[TASK]: Pick out and copy every line below that has the word "asks".

[INFORMATION SHOWN]:
§ §

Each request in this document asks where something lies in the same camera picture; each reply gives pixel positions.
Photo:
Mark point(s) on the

§ §

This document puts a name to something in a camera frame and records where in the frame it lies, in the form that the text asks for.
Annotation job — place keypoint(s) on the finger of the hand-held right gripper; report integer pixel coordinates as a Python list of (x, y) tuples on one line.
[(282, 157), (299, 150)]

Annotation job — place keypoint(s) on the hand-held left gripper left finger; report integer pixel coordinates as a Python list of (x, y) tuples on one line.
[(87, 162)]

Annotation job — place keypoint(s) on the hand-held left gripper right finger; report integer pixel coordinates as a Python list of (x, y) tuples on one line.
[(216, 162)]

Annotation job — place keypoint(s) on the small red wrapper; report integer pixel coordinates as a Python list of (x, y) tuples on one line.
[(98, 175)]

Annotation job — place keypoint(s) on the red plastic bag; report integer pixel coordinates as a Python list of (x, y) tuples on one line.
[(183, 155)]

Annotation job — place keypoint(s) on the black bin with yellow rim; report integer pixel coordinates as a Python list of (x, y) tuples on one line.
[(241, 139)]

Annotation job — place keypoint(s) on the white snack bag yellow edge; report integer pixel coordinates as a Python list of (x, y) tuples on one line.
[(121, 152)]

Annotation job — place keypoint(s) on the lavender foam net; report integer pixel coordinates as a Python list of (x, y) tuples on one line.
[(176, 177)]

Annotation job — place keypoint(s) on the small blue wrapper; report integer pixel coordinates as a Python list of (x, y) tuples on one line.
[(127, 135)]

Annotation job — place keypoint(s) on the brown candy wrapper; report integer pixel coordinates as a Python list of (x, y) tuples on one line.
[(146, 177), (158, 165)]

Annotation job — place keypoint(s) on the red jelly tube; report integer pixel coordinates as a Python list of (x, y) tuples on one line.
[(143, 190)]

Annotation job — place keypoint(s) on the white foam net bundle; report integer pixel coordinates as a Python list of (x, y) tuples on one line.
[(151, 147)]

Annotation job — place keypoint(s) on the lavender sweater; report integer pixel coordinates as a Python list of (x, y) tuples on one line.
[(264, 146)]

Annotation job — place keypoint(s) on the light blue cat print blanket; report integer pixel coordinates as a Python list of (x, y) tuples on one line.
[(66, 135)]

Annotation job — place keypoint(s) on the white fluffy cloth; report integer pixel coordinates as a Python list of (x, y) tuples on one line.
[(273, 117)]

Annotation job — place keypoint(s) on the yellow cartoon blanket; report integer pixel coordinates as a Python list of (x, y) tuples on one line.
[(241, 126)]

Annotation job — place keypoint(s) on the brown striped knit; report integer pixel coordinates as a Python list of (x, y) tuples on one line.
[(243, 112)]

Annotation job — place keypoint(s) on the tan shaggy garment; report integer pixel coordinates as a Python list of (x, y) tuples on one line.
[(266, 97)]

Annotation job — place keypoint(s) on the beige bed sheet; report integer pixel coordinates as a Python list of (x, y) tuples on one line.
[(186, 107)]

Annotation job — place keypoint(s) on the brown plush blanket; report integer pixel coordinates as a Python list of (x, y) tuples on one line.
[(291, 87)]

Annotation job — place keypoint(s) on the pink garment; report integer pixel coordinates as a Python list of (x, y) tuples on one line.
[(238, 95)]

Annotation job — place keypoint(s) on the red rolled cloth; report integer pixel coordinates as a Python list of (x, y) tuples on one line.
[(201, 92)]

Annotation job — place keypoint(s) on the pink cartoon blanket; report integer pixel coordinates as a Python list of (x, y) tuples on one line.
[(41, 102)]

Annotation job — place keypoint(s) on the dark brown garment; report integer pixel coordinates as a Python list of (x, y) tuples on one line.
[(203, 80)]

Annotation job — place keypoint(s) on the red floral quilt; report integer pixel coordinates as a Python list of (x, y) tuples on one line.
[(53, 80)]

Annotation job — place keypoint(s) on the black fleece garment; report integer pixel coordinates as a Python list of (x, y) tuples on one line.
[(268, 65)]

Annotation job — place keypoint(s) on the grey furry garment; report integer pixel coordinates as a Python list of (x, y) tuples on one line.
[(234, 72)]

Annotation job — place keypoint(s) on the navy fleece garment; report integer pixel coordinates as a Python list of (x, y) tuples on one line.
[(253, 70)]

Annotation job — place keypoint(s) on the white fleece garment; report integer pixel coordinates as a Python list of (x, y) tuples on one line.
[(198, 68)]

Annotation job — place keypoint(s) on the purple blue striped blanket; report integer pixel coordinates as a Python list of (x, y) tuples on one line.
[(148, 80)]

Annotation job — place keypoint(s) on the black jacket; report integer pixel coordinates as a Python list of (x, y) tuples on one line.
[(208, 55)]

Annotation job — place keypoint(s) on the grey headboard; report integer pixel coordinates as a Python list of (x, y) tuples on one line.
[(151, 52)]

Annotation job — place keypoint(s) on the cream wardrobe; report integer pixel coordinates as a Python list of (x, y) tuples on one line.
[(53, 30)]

§ §

[OUTPUT OF THE TASK]:
Each request in this document asks where something lies in the same camera picture; each reply gives pixel positions.
This document puts a name to something in a camera frame and records where in the frame it lies, in the form that the text asks for.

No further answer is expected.